Thursday, May 15, 2008

Cinta; Filsafat tanpa Logika

0
Oleh Musyafak Timur Banua
Saya agak tergelitik ketika orang-orang berkata tentang filosofi cinta. Alih-alih mencoba memaknai “fenomena alami” dengan jalan filsafat, justru banyak orang terjebak dalam jalan buntu karena filosofi yang dibangun minim logika. Memang, dalam sekilas dan terpotong-potong kita bisa berfilsafat tentang cinta; manusia adalah ruh, ruh adalah perasaan, perasaan adalah hati, hatilah tempat cinta bersemayam.
Tetapi “punggung jalan” filsafat itu tidak untuk keseluruhan dan mencakup cinta dalam garis yang tanpa tepi. Bahwa di balik ketidakmengertian dan keterbatasan manusia tentang cinta, kita menyimpulkannya kepada bentuk cinta yang tak beraturan dan penuh kadang-kadang.

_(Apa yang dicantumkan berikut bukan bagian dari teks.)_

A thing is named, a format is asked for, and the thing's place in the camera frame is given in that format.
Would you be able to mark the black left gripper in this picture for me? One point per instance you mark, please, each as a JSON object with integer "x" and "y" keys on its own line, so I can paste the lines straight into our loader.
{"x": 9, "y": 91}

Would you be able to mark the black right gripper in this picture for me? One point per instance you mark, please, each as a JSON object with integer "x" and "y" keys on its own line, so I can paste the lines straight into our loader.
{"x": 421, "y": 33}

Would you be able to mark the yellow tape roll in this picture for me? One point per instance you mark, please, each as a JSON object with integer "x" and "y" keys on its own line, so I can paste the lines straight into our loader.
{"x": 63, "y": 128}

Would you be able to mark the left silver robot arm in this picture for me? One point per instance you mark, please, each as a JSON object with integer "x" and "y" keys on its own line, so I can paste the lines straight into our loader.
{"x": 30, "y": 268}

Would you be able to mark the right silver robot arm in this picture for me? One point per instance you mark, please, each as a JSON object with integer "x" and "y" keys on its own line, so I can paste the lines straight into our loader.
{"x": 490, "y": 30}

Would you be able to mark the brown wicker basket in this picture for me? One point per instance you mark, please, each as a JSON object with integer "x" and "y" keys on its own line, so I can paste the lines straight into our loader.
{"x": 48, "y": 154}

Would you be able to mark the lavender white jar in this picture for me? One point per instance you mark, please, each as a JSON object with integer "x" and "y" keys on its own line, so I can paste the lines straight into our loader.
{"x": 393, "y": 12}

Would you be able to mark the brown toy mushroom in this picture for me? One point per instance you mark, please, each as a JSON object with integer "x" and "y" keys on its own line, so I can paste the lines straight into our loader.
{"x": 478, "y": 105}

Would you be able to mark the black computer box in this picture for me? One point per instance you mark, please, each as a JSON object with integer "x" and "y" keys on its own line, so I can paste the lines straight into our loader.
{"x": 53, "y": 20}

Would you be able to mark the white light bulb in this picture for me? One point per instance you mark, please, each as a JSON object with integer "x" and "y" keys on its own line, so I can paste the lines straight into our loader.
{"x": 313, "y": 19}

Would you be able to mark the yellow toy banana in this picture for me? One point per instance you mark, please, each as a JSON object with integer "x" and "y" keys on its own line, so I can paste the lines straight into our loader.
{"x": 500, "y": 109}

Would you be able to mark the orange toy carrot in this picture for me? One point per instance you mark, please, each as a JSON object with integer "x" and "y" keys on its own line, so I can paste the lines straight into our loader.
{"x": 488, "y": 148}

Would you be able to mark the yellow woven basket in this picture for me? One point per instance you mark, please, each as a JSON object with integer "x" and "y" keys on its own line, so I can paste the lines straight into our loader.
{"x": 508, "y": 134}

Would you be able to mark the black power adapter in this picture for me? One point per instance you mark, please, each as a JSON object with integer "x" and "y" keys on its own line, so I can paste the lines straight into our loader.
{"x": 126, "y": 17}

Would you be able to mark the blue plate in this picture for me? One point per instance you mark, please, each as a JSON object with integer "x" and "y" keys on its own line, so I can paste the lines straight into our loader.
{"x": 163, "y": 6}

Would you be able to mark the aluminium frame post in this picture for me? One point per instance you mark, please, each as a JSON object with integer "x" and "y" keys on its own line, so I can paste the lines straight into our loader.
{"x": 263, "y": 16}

Oleh karenanya, saya menyebut cinta itu filsafat tanpa logika. Tidak ada batasan yang jelas tentang “asal-usul kehidupan” itu. Orang berbicara menurut pengalaman pribadi masing-masing. Begitu juga saya berbicara sesuai alam mempertemukan saya dengan cinta secara pribadi dan tidak bersamaan dengan orang lain atau bahkan menyamai perjalanan cinta orang lain secara agak persis.
Bahkan orang yang belum pernah jatuh cinta, masih lajang, dan belum punya pacar bisa bicara panjang lebar tentang cinta. Inilah dimensi ruhani cinta yang mampu menghadirkan imajinasi pada setiap individu, atau untuk setiap pengalaman yang dibayangkan.
Semua adalah tentang perasaan, tidak ada rumus-rumus matematis untuk mengukur dan menjadikannya tapak logika. Apa yang kita pikirkan dengan logika tersistematis acap tidak sesuai kejujuran hati yang mengatakan cinta dalam bentuk lain jika kita berbicara soalnya. Meminjam kata Soe Hok Gie, "apa boleh buat, pikiran dan hati seringkali berjalan berseberangan". Inilah padanan makna yang agak tepat, dalam membicarakan cinta manusia dapat terjebak pada gap antara tingginya akal membayangkan sesuatu (cinta) dan peresapan hati yang cenderung tidak menggebu, namun menunduk. Bahwa akal manusia cenderung pada amarah, sedangkan hati menuju pada emosi yang memabukkan dan kepasrahan menerima kedamaian.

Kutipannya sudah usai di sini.